Task objective → Your task is to reproduce, exactly and only, the lines running from the line containing "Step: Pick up" to the end of the data below, both included.
═════ Data ═════
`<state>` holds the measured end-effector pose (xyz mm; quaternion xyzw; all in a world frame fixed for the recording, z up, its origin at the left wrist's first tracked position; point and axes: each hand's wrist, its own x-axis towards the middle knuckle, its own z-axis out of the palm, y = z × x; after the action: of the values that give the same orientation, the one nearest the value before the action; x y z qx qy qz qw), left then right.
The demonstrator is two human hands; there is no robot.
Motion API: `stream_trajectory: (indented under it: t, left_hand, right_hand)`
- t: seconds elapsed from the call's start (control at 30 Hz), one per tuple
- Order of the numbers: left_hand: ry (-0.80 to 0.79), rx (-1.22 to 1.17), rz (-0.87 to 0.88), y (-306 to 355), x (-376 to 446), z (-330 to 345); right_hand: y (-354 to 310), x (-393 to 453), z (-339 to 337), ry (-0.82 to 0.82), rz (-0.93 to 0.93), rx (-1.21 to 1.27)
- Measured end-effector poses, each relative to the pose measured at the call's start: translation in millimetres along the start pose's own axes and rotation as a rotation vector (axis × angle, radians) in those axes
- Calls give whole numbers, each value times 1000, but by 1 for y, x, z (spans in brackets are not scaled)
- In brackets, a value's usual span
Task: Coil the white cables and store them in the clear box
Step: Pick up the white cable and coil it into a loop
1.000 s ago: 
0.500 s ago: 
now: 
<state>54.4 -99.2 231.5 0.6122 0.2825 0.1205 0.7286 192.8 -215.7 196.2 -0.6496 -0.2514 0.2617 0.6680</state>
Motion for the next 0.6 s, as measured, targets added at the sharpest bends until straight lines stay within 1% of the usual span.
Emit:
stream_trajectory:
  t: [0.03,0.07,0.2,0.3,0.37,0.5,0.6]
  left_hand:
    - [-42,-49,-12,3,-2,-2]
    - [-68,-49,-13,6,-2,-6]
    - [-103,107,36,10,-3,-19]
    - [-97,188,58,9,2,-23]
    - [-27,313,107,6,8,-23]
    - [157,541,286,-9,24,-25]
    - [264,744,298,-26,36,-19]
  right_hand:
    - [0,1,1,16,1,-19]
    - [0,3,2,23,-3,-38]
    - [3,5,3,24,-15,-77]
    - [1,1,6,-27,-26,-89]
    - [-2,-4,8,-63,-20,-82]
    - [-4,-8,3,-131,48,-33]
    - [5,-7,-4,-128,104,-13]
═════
Answer box →
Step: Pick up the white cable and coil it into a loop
1.000 s ago: 
0.500 s ago: 
now: 
<state>54.4 -99.2 231.5 0.6122 0.2825 0.1205 0.7286 192.8 -215.7 196.2 -0.6496 -0.2514 0.2617 0.6680</state>
Motion for the next 0.6 s, as measured, targets added at the sharpest bends until straight lines stay within 1% of the usual span.
Emit:
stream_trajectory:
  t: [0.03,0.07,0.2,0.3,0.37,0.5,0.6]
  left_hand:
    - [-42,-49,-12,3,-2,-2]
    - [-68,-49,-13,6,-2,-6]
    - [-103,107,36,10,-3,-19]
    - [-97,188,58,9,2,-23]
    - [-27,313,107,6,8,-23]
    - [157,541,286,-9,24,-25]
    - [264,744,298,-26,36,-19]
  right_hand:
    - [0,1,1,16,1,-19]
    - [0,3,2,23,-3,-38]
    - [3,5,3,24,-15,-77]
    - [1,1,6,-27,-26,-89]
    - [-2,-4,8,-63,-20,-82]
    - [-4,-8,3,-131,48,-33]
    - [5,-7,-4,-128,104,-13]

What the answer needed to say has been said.